Poster Presentation Society of Obstetric Medicine of Australia and New Zealand ASM 2018

Spontaneous unilateral adrenal haemorrhage in late pregnancy (#41)

Kyi Lai Lai Aung 1 , Celia Jane Devenish 1 , Nader Aziz Riad Hanna 1
  1. Women's Health, Dunedin Public Hospital, Southern District Health Board, Dunedin, New Zealand


Spontaneous adrenal haemorrhage in pregnancy is an uncommon clinical condition. Symptoms varies from abdominal pain, with associated nausea and vomiting to shock with life-threatening deterioration. Non-specific presentations make clinical diagnosis challenging and failure to recognize could result in fatal outcome.1,2

Case report

A 31-year-old nulliparous lady at 38-week-gestation presented to Dunedin Hospital with severe right upper quadrant (RUQ) and central back pain. There was no history of trauma, anticoagulant therapy or hypertension at presentation and no significant past medical history. The pregnancy had been uncomplicated except mild nausea since late first trimester.

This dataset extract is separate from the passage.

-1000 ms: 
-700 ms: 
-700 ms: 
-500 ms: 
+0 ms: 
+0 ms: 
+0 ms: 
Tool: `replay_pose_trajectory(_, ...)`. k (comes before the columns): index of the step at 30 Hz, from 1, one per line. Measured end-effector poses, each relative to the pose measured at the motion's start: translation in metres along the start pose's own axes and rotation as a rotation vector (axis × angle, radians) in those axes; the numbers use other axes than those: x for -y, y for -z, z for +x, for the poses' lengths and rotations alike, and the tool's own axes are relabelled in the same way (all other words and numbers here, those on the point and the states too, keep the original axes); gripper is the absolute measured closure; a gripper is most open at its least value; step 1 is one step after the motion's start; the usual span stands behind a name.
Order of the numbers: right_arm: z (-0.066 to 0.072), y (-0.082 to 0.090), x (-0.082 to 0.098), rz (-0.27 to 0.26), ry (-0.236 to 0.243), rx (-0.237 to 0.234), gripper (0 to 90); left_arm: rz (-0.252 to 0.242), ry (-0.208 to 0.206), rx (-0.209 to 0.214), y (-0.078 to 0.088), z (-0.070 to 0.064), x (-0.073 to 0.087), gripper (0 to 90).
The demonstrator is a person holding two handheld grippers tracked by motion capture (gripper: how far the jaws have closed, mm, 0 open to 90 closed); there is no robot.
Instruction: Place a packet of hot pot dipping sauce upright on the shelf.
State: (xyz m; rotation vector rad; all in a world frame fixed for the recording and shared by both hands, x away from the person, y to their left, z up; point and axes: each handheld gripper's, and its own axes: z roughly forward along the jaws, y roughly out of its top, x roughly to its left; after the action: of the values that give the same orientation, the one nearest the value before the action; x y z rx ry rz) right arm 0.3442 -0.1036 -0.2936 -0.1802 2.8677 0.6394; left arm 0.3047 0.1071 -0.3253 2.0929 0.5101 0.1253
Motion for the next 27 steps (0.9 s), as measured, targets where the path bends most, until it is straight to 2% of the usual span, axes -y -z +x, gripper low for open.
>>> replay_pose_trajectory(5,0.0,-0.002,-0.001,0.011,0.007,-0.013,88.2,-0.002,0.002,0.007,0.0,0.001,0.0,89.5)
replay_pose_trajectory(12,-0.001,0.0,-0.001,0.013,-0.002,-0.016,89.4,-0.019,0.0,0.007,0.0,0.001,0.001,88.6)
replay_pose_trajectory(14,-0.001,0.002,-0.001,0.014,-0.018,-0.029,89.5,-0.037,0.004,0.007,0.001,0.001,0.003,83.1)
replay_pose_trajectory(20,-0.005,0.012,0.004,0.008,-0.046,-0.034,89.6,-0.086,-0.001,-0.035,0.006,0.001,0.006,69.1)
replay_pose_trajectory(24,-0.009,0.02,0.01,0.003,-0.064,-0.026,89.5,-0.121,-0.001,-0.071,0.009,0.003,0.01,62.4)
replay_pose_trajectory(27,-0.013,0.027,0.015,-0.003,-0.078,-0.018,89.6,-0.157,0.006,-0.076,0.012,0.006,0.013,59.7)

Examination revealed a pregnant lady in distress with severe pain. She was clinically stable with normal obstetric findings and foetal monitoring evaluation. On abdominal examination, she had a tender RUQ but no sign of peritonitis. Blood and urine test results were unremarkable. Abdominal ultrasound (USS) showed cholelithiasis without evidence of cholecystitis or biliary duct dilatation. She was conservatively managed in a surgical ward and discharged 24-hours later. Six hours from being discharged, she represented with spontaneous rupture of membrane along with worsening RUQ pain and progressive contractions. There was no concern regarding foetal wellbeing but proceeded with emergency caesarean section for maternal distress.

Post-operatively the patient continued to report ongoing RUQ pain and new onset right pleuritic chest pain. Clinical observation noted increasing heart rate and respiratory rate. One therapeutic dose of low molecular weight heparin was administered for suspected pulmonary embolism (PE). Subsequently, urgent computed tomography pulmonary angiography was performed which excluded PE but uncovered a spontaneous adrenal haemorrhage. Repeat USS findings were in keeping with a diagnosis of right-sided adrenal haemorrhage.

Post-partum six-week follow-up CT scan demonstrated retraction of the right adrenal lesion and the left adrenal gland remained normal.


This case is to remind the clinician that adrenal haemorrhage should be included in the differential diagnosis of the non-specific abdominal pain in pregnancy. If the patient is stable and obstetric findings are normal, conservative management is safe and vaginal delivery may be appropriate. Steroid should be commenced in case of adrenal insufficiency to prevent circulatory collapse. Surgical intervention is the next step if clinically deteriorate.3

  1. Gavrilova-Jordan L, Edmister WB, Farrell MA, Watson WJ. Spontaneous adrenal hemorrhage during pregnancy: a review of the literature and a case report of successful conservative management. Obstet Gynecol Surv 2005;60:191–5.
  2. Wani MS, Naikoo ZA, Malik MA, Bhat AH, Wani MA, Qadri SA. Spontaneous adrenal hemorrhage during pregnancy: review of literature and case report of successful conservative management. Journal of the Turkish German Gynecological Association 2011;12(4):263-265.
  3. Bockorny B, Posteraro A, Bilgrami S. Bilateral spontaneous adrenal haemorrhage during pregnancy. Obstet Gynecol 2012;120 (2):377–81.